EXERCISE GOAL: All lines of the material that contain "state" must be copied out.

COLLECTED DATA:
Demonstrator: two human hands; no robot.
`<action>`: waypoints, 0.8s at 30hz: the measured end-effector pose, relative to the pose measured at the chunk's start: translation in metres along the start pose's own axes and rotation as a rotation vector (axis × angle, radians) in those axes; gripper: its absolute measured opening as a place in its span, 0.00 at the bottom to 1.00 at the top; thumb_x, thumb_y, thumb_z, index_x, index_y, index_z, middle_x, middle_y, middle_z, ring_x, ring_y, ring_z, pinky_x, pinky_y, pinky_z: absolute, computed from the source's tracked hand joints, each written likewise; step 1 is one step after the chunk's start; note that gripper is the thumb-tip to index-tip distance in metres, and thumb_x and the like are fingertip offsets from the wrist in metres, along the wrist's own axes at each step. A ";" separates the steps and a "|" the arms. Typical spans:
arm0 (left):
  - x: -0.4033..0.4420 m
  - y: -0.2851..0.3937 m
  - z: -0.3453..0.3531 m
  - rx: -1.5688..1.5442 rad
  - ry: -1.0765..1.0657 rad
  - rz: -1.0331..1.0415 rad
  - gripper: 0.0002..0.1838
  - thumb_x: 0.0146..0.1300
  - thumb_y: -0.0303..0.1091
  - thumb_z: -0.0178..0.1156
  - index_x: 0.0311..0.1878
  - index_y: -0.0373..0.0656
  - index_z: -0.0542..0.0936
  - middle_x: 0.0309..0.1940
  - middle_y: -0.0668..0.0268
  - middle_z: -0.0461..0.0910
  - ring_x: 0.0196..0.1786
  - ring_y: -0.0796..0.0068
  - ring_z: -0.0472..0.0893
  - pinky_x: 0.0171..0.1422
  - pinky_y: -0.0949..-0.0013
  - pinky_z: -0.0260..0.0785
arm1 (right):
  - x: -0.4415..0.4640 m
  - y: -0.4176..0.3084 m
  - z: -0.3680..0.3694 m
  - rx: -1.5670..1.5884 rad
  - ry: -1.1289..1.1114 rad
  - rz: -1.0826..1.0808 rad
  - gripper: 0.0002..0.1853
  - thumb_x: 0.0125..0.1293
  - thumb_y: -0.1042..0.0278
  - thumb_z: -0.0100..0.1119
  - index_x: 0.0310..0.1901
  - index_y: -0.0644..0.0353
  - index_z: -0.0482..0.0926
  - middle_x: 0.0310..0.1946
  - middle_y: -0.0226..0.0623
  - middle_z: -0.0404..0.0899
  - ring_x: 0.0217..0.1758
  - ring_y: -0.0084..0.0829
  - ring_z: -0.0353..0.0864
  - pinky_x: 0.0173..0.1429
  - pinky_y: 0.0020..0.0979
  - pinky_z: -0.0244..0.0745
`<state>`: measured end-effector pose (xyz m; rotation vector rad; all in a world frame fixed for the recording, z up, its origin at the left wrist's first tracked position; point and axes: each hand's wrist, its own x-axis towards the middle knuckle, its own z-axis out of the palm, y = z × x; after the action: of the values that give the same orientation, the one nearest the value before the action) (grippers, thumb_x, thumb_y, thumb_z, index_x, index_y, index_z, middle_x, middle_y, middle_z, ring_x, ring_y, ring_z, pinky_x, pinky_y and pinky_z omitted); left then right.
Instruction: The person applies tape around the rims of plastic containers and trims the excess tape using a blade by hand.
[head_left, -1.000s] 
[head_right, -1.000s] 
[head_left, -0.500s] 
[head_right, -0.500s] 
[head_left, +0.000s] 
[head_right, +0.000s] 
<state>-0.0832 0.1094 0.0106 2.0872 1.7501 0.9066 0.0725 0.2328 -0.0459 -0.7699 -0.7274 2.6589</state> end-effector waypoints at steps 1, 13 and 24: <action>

RESPONSE TO THE EXERCISE:
`<state>`: measured end-effector pose (xyz m; rotation vector rad; all in a world frame fixed for the recording, z up, its origin at the left wrist's first tracked position; point and axes: each hand's wrist, its own x-axis towards the middle knuckle, its own z-axis out of the palm, y = z × x; after the action: of the values that give the same orientation, the one nearest the value before the action) (grippers, thumb_x, thumb_y, thumb_z, index_x, index_y, index_z, middle_x, middle_y, middle_z, ring_x, ring_y, ring_z, pinky_x, pinky_y and pinky_z omitted); left then right.
<state>-0.0832 0.1094 0.0106 2.0872 1.7501 0.9066 0.0725 0.2328 -0.0459 -0.7699 -0.7274 2.6589</state> end-effector waypoints at steps 1, 13 and 24: <action>

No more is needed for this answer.